- Dataset content:
[Start of section]

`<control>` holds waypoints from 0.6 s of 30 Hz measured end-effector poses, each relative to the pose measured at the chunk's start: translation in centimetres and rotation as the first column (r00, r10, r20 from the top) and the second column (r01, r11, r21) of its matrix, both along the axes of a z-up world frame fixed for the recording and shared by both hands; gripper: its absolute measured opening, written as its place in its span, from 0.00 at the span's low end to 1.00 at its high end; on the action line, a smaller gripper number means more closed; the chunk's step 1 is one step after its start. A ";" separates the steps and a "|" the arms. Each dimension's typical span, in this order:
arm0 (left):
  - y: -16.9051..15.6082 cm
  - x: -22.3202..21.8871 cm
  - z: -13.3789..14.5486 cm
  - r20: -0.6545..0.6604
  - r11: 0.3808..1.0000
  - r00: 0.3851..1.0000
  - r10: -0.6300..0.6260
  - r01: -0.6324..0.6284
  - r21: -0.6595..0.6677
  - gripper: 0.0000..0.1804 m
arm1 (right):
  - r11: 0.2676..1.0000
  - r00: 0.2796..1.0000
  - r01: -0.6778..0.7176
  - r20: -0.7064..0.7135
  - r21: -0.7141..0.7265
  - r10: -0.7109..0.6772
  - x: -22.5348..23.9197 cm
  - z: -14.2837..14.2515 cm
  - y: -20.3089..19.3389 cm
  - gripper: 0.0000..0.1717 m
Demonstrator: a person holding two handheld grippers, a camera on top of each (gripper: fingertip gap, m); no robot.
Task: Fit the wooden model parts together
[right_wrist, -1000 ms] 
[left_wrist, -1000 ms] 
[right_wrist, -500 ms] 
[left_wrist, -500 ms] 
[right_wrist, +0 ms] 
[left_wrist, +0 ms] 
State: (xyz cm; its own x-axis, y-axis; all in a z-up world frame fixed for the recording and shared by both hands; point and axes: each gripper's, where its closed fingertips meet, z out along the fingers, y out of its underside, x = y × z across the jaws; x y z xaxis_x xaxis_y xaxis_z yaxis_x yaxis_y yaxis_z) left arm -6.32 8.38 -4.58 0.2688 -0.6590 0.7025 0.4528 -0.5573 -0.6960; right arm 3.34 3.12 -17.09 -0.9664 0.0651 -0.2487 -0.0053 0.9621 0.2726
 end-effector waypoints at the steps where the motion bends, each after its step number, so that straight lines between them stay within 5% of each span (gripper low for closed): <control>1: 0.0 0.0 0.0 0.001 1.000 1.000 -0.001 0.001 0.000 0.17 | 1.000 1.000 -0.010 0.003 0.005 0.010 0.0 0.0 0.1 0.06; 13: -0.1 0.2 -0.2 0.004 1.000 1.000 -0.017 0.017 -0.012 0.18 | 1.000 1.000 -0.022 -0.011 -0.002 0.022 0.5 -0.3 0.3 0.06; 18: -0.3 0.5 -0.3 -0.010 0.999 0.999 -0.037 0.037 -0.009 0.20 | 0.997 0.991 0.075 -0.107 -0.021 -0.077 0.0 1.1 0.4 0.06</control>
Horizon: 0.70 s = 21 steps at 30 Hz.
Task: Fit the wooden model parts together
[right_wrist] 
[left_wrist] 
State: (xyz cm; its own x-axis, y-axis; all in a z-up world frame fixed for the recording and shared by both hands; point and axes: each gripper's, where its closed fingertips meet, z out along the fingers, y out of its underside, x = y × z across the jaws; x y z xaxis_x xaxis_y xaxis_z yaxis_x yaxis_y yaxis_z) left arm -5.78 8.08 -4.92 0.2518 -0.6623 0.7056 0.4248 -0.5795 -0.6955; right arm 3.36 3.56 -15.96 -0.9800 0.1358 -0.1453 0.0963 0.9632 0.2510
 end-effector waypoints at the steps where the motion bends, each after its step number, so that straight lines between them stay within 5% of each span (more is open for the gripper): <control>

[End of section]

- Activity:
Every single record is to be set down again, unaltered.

- Task answer:
`<control>` holds waypoints from 0.6 s of 30 Hz measured end-effector poses, each relative to the pose measured at the chunk's start: translation in centimetres and rotation as the first column (r00, r10, r20 from the top) and the second column (r01, r11, r21) of its matrix, both along the axes of a z-up world frame fixed for the recording and shared by both hands; gripper: its absolute measured opening, written as its place in its span, from 0.00 at the span's low end to 1.00 at its high end; on the action line, a smaller gripper number means more closed; the chunk's step 1 is one step after its start. A ";" separates the steps and a "|" the arms. Each dimension's typical span, in this order:
arm0 (left):
  - y: -16.9051..15.6082 cm
  - x: -22.3202..21.8871 cm
  - z: -13.3789..14.5486 cm
  - r20: -0.6545..0.6604
  - r11: 0.3808..1.0000
  - r00: 0.3851..1.0000
  - r10: -0.6300..0.6260
  - r01: -0.6324..0.6284
  - r21: -0.6595..0.6677
  - gripper: 0.0000..0.1804 m
arm1 (right):
  - r11: 0.2676..1.0000
  - r00: 0.2796..1.0000
  - r01: -0.6778..0.7176
  - r20: -0.7064..0.7135
  - r21: -0.7141..0.7265
  - r10: -0.7109..0.6772
  - x: -22.5348..23.9197 cm
  - z: -14.2837..14.2515 cm
  - y: -20.3089..19.3389 cm
  - gripper: 0.0000..0.1717 m
Demonstrator: a person holding two handheld grippers, a camera on top of each (gripper: fingertip gap, m); no robot.
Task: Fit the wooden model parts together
[right_wrist, -1000 ms] 
[left_wrist, -1000 ms] 
[right_wrist, -500 ms] 
[left_wrist, -500 ms] 
[right_wrist, +0 ms] 
[left_wrist, +0 ms] 
State: (xyz cm; its own x-axis, y-axis; all in a z-up world frame fixed for the recording and shared by both hands; point and axes: each gripper's, where its closed fingertips meet, z out along the fingers, y out of its underside, x = y × z across the jaws; x y z xaxis_x xaxis_y xaxis_z yaxis_x yaxis_y yaxis_z) left arm -6.32 8.38 -4.58 0.2688 -0.6590 0.7025 0.4528 -0.5573 -0.6960; right arm 3.34 3.12 -17.09 -0.9664 0.0651 -0.2487 -0.0053 0.9621 0.2726
 end-effector waypoints at the steps where the motion bends, each after its step number, so that straight lines between them stay within 5% of each span (gripper low for closed): <control>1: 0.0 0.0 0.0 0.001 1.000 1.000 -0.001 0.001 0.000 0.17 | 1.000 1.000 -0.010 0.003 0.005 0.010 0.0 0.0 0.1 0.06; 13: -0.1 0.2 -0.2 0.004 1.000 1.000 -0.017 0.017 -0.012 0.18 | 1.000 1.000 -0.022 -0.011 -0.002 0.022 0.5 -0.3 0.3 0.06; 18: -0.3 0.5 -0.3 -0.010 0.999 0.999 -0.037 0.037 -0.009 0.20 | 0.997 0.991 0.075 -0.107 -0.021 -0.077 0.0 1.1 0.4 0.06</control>
Horizon: 0.70 s = 21 steps at 30 Hz.
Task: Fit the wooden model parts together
[right_wrist] 
[left_wrist] 
State: (xyz cm; its own x-axis, y-axis; all in a z-up world frame fixed for the recording and shared by both hands; point and axes: each gripper's, where its closed fingertips meet, z out along the fingers, y out of its underside, x = y × z across the jaws; x y z xaxis_x xaxis_y xaxis_z yaxis_x yaxis_y yaxis_z) left arm -5.78 8.08 -4.92 0.2518 -0.6623 0.7056 0.4248 -0.5795 -0.6955; right arm 3.36 3.56 -15.96 -0.9800 0.1358 -0.1453 0.0963 0.9632 0.2510
 end-effector waypoints at the steps where the motion bends, each after its step number, so that straight lines between them stay within 5% of each span (more is open for the gripper): <control>

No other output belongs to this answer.